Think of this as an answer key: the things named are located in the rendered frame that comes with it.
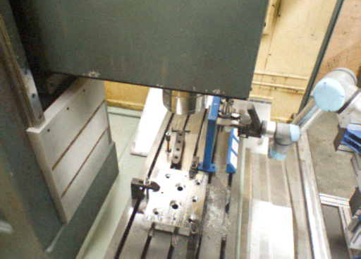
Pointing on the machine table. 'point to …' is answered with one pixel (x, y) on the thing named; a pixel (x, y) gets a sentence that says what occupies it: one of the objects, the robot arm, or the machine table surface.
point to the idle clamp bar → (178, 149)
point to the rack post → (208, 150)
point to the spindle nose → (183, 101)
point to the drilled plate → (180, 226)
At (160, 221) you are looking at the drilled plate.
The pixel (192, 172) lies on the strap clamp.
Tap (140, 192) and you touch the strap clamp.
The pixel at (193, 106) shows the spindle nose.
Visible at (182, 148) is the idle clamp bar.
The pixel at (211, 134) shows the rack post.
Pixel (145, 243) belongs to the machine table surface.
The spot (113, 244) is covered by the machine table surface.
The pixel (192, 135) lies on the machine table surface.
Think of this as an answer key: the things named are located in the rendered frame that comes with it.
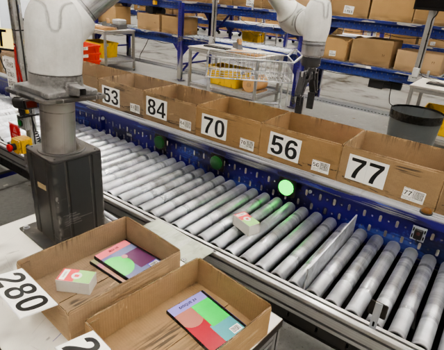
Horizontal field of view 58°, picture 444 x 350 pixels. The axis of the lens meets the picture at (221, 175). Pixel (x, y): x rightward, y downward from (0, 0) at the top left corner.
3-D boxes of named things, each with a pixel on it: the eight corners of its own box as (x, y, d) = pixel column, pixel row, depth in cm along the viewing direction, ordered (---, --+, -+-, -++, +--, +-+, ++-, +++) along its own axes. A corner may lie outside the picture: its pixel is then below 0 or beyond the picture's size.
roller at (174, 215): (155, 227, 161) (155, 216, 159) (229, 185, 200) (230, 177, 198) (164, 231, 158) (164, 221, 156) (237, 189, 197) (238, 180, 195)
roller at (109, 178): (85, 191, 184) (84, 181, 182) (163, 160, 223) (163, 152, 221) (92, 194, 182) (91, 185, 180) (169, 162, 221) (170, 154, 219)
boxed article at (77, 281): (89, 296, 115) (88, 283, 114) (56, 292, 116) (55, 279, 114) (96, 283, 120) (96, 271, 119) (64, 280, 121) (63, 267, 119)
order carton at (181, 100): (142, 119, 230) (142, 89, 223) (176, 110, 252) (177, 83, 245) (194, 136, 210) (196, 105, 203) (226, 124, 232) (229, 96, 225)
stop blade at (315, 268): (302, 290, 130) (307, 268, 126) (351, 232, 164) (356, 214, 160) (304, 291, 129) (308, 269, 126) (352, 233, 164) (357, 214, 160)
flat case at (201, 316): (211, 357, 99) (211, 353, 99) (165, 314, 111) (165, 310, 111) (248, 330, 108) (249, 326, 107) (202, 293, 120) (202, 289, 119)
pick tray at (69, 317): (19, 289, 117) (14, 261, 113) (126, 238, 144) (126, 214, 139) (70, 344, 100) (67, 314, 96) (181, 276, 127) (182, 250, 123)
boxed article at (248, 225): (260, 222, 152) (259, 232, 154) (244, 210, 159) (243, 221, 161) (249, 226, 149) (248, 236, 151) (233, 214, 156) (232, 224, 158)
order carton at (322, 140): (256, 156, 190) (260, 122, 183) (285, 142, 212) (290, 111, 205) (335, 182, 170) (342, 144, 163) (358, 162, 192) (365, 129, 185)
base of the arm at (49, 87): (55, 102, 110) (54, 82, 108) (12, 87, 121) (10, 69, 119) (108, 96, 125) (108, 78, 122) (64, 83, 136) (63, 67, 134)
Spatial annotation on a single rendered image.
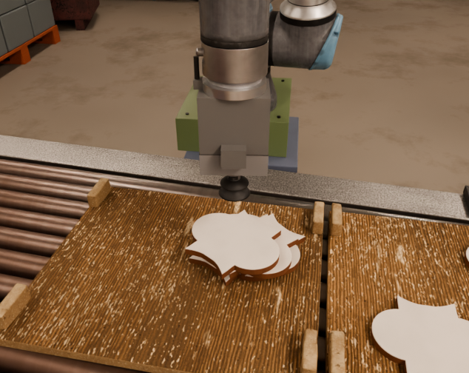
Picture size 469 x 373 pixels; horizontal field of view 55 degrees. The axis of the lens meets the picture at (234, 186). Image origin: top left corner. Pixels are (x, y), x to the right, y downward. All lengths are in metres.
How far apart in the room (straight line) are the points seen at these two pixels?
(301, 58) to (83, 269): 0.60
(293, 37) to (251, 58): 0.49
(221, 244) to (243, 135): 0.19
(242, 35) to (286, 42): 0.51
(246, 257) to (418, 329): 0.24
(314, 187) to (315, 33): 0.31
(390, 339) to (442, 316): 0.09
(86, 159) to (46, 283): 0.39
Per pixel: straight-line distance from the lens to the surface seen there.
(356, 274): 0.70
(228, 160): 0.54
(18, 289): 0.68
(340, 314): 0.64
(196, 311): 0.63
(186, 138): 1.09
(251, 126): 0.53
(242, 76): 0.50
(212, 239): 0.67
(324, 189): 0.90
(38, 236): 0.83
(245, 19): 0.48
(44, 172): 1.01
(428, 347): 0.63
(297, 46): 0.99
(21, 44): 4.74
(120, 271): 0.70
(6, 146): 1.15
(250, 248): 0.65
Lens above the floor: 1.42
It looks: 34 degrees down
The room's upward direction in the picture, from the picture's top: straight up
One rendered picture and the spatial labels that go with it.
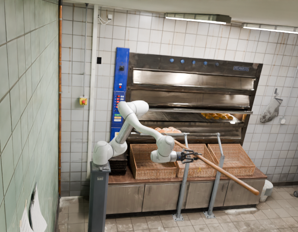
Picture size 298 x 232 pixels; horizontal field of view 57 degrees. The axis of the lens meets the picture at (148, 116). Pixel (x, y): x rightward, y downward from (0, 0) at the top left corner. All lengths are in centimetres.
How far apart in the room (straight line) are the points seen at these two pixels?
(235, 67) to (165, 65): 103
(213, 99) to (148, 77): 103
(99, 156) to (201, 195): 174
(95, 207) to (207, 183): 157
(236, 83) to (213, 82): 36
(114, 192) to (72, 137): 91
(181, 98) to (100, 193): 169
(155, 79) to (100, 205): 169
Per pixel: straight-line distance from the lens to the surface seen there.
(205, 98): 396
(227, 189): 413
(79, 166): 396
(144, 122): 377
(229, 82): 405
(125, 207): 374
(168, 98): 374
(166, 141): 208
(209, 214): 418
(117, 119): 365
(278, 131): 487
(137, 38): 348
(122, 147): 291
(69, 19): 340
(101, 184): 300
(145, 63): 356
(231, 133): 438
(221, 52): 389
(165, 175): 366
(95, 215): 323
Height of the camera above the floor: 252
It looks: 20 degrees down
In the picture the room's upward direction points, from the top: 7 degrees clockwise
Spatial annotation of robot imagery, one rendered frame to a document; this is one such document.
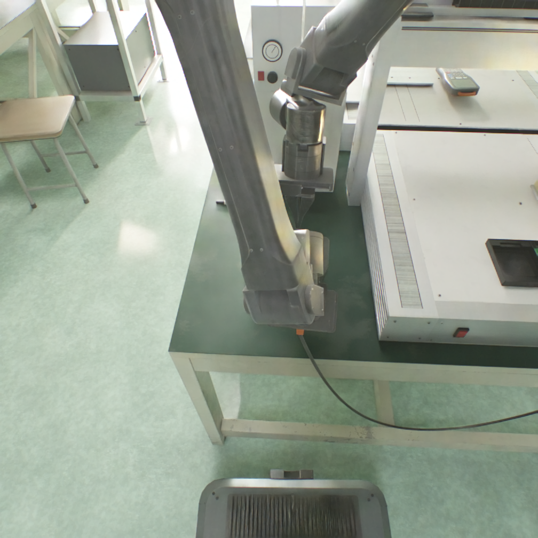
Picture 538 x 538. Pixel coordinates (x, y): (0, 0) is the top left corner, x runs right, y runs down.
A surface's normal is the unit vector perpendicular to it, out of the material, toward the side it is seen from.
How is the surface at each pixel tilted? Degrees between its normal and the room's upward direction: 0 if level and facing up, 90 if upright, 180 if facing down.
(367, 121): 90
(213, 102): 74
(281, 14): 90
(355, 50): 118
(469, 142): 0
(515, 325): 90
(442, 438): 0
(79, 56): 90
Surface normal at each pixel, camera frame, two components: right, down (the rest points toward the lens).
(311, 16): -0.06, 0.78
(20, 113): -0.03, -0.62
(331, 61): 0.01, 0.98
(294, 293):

+ + + +

▶ _ASSIGNMENT_
Whenever a line of the records holds the string "roller", pick it out and copy it.

▶ _OUTPUT FOR THIS EXERCISE_
roller at (174, 215): (155, 227, 161) (155, 216, 159) (229, 185, 200) (230, 177, 198) (164, 231, 158) (164, 221, 156) (237, 189, 197) (238, 180, 195)
roller at (109, 178): (85, 191, 184) (84, 181, 182) (163, 160, 223) (163, 152, 221) (92, 194, 182) (91, 185, 180) (169, 162, 221) (170, 154, 219)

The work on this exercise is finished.